Tuesday, December 18, 2007

Is the Goldman Sachs Game Fixed?

This is a good question. Is there a close, maybe even chummy, relationship between Washington DC and the large investment and commercial banks? Of course there is and there should be. If you are going to be the largest capitalistic country in the world the political powers are going to talk to the money powers. Better to have them talking to one another than at odds with one another. The problem is that the article below is too short to draw any conclusions other than some people are happy and some are not. Is this legitimate or just sour grapes? My guess is that it is far more complex than the article addresses. But if you think the most competitive sport in the world is professional football or basketball, you should visit Wall Street. Text in bold is my emphasis. From Market Watch:

Goldman Sachs Group Inc. might fare better if it followed the advice of the great poker players: Lose a hand every once in a while.

The white-shoe investment bank on Tuesday reported a record $3.22 billion in profit for the fourth quarter, a 2% increase above the same period last year. This while Wall Street as a whole is having its performance in six years.

Goldman's success amid the industry's decline hasn't gone unnoticed. Even before Tuesday, skeptics have argued that Goldman's far-ranging influence in Washington and in the markets have helped the firm succeed at the expense of rivals.

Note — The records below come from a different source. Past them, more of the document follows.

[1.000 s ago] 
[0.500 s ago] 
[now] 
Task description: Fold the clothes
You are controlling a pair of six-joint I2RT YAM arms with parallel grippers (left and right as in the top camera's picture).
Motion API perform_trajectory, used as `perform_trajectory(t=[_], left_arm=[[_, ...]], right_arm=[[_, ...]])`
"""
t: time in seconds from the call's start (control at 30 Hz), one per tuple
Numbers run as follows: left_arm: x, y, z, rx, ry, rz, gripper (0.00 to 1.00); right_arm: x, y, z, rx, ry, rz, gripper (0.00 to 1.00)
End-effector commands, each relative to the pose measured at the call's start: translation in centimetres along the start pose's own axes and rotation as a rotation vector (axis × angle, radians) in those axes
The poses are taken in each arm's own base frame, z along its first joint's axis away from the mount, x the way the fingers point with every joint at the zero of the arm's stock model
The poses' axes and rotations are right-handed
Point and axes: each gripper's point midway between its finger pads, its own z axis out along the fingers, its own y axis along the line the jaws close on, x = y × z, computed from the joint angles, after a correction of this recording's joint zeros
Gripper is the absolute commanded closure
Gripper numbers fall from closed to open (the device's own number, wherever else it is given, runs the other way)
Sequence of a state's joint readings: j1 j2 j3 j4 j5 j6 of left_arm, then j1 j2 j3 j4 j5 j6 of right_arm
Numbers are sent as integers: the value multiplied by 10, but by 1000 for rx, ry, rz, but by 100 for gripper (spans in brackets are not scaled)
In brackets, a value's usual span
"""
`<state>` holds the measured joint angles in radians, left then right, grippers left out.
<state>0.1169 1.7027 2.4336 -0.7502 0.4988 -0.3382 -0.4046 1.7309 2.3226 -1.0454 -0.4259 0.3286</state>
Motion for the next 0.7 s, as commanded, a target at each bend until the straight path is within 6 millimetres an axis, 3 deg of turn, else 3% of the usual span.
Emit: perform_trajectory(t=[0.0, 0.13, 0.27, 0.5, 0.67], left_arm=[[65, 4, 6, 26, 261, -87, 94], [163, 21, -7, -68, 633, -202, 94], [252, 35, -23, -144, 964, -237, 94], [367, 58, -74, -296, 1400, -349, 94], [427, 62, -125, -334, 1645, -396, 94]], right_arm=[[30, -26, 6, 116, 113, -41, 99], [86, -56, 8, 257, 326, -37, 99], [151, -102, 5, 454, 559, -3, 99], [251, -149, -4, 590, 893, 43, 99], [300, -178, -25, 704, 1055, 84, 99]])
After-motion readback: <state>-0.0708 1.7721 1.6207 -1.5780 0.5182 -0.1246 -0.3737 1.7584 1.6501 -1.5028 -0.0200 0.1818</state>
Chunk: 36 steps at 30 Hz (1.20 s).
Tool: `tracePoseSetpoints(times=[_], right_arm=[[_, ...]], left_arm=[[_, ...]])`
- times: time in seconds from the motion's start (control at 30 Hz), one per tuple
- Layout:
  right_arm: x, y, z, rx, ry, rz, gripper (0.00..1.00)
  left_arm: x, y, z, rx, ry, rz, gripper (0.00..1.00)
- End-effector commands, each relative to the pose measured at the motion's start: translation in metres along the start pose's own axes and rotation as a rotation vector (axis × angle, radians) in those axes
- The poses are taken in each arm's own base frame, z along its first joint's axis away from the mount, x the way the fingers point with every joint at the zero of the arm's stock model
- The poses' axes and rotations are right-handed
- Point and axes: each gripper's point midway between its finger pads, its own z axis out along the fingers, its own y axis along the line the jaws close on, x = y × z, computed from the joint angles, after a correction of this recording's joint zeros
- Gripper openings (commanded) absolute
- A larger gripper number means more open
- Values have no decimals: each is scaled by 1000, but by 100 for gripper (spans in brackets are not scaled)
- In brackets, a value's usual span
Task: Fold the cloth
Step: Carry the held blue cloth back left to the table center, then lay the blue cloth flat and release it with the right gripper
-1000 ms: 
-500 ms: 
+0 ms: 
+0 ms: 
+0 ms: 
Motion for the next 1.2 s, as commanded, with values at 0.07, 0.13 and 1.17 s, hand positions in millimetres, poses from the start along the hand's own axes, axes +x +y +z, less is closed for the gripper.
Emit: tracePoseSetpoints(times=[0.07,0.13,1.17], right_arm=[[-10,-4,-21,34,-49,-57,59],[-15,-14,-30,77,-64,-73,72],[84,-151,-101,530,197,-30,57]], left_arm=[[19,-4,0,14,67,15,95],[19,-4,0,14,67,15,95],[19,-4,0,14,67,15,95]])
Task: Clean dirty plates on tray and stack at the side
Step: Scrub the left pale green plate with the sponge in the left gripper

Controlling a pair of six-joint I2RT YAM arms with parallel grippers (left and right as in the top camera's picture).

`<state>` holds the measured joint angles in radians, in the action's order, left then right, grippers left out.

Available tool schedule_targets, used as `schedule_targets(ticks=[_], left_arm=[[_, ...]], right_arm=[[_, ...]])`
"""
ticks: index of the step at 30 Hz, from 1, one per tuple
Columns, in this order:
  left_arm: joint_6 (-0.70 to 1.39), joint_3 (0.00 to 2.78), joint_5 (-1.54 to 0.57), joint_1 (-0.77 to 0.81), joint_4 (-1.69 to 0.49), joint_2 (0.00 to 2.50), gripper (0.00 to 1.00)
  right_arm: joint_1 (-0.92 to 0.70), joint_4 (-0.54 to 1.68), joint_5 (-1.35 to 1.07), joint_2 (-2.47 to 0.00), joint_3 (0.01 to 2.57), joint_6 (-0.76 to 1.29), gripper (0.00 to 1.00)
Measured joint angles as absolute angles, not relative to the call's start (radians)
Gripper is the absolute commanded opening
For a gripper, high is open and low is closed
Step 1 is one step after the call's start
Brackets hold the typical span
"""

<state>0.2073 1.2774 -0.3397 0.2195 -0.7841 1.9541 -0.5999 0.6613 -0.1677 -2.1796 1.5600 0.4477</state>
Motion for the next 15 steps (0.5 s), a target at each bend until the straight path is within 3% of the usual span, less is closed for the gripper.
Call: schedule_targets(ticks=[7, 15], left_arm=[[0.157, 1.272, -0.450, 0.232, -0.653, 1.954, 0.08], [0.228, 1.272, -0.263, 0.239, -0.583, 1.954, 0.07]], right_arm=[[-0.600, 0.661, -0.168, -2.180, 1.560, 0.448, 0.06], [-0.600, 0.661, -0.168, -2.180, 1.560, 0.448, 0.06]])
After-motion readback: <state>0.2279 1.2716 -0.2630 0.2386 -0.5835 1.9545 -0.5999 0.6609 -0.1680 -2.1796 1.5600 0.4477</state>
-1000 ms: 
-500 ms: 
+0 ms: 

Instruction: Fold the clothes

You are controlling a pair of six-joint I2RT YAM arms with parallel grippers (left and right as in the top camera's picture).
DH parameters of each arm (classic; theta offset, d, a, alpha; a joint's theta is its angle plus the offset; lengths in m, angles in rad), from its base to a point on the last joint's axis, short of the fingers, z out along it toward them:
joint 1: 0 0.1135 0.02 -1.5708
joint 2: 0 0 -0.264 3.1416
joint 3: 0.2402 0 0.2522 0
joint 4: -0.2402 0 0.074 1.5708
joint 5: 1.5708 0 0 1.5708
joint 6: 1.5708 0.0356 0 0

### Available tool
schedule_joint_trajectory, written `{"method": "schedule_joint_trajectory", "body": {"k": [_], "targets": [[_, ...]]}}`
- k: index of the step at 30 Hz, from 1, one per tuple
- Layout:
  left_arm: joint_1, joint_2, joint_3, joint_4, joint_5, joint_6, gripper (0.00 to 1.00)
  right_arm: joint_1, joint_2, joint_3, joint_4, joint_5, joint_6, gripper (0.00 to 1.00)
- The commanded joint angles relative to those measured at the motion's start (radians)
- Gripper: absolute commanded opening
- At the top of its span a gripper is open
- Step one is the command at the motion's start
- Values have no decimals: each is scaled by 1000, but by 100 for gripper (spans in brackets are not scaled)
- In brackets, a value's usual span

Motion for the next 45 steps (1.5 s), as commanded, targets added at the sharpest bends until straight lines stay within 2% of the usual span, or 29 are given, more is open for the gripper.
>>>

Ben Stein, the actor, game-show host and economist, accused Goldman economists of "selling fear" and then shorting mortgage-backed securities. That resulted in gains that offset write-downs in the third quarter.

Fortune's Allan Sloan suggested that Goldman was well-aware that it was selling doomed MBSs because it was shorting those same securities at the same time. Sen. Christopher Dodd, D-Conn., has called for Goldman alumnus and Treasury Secretary Hank Paulson to answer complaints made by Stein and Sloan.

Expect the criticism to continue. Goldman shares have risen 15% over the past three months, while rivals' stocks have fallen nearly 10%. Goldman posted gains in every division Tuesday. Though the firm did not detail how much those controversial short positions contributed to the bottom line, the lack of significant write-downs stood out in comparison with other players' results.

And Tuesday's results are doing little to quiet talk that the game is fixed.